Cleveland Plain Dealer
Rich in 17th century atmosphere…Debut novelist Jessie Burton has a terrific subject... All those severe portraits of people in dark clothes and starched white ruffs, along with those glossy, death-scented still lifes, spring to life.
Entertainment Weekly
The Miniaturist is one of the year’s most hyped novels, and it’s easy to see why. Burton conjures every scent and crackle of Nella’s world. A-
New York magazine/Vulture.com
As in Donna Tartt’s The Goldfinch, the pleasure lies in giving in to well-wrought illusions, and the result is a beach read with meat on its bones - perfect for the Labor Day transition from play to work.
Booklist
A standout portrayal of the wide range of women’s ingenuity.
Good Housekeeping
[A] haunting debut.
Hannah Kent
‘Utterly transporting...one of those rare debut novels that excels in every regard. The past is brought to life in potent, sensory detail: one feels steeped in it. Burton’s prose beguiles the reader...My first instinct on finishing this book was to immediately read it again.
AUGUST 2014 - AudioFile
The listener is transported to Amsterdam 1686. The story starts with 18-year-old Nella Oortman, who is excitedly preparing to embark on her new married life with Johannes Brandt, a merchant. The expressive narration of Davina Porter soon shows that this is not to be a conventional marriage. The Amsterdam setting takes a back seat in this story of developing relationships between a cast of characters who become increasingly reliant on each other. Porter's narration identifies each individual distinctively and sympathetically. When Nella’s husband gives her a cabinet-sized replica of their house, Nella finds herself becoming increasingly involved with the man who makes the miniature furniture she fills it with. K.J.P. © AudioFile 2014, Portland, Maine
Kirkus Reviews
★ 2014-06-26
A talented new writer of historical fiction evokes 17th-century Amsterdam, the opulent but dangerous Dutch capital, where an innocent young wife must navigate the intrigues of her new household. "Every woman is the architect of her own fortune," reads 18-year-old Nella Oortman in a message that will gather meaning like a rolling stone as this novel progresses. It comes from the peculiarly knowledgeable artisan who is creating miniature objects for a dollhouse-sized version of her new home, which Nella received as a wedding gift.
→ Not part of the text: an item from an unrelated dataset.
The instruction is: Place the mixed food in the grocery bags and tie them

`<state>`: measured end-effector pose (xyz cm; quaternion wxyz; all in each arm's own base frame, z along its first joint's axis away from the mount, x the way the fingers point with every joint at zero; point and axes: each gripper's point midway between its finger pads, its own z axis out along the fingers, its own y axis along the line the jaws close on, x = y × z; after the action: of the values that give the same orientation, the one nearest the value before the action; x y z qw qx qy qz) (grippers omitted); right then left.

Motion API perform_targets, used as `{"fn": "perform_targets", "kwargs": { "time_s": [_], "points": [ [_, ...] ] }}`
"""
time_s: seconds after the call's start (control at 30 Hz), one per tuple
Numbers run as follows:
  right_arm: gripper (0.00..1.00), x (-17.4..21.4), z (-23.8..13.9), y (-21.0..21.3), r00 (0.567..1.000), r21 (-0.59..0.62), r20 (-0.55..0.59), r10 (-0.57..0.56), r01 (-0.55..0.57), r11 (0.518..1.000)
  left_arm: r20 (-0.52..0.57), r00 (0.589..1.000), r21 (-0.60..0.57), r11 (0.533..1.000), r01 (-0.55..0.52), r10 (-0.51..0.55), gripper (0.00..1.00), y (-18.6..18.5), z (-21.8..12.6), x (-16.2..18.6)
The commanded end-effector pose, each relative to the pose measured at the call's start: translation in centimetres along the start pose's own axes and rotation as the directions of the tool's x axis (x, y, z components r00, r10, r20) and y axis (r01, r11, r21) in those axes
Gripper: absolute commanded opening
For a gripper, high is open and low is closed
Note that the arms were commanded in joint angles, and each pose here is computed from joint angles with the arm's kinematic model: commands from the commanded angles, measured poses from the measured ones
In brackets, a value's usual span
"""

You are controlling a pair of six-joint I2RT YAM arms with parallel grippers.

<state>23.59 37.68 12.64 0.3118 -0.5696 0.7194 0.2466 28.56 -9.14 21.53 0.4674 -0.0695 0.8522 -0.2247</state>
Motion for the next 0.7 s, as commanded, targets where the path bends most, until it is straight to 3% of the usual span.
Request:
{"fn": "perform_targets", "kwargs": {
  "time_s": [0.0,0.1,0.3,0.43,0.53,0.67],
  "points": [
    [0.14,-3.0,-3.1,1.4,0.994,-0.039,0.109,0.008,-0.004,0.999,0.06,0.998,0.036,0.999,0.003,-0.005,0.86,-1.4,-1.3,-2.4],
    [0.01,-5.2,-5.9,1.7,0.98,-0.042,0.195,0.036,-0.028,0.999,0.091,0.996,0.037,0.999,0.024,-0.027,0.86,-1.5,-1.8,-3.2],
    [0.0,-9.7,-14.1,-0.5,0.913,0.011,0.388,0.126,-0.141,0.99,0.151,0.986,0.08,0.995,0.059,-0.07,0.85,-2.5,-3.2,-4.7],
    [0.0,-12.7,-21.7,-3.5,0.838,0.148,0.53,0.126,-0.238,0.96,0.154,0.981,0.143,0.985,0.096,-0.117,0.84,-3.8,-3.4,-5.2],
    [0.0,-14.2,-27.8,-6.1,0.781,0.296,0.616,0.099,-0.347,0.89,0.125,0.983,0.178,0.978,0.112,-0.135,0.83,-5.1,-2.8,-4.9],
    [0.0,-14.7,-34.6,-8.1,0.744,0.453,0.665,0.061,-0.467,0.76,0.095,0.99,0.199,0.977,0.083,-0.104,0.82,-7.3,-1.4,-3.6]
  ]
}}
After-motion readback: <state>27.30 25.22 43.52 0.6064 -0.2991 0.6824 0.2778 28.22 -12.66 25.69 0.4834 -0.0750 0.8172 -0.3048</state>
Hastily married to a wealthy older merchant, Johannes Brandt, after her father's death left her provincial family struggling, Nella arrives alone in Amsterdam, readying herself for her unknown husband's demands. Instead, she finds herself sleeping by herself, ignored by Johannes and dismissed by his brusque sister, Marin, who rules the house and influences the business, too. Distracted by the wedding present, Nella commissions a miniaturist to supply tiny items of furniture; but these exquisite objects and their accompanying messages soon begin to bear a chilly, even prophetic relationship to people and things—suggesting their maker knows more about the family and its business than is possible or safe. In a debut that evokes Old Master interiors and landscapes, British actress Burton depicts a flourishing society built on water and trade, where women struggle to be part of the world. Her empathetic heroine, Nella, endures loneliness and confusion until a sequence of domestic shocks forces her to grow up very quickly. Finally obliged to become that architect of her own fortune, Nella acts to break the miniaturist's spell and save everything she holds dear. With its oblique storytelling, crescendo of female empowerment and wrenching ending, this novel establishes Burton as a fresh and impressive voice; book groups in particular will relish it.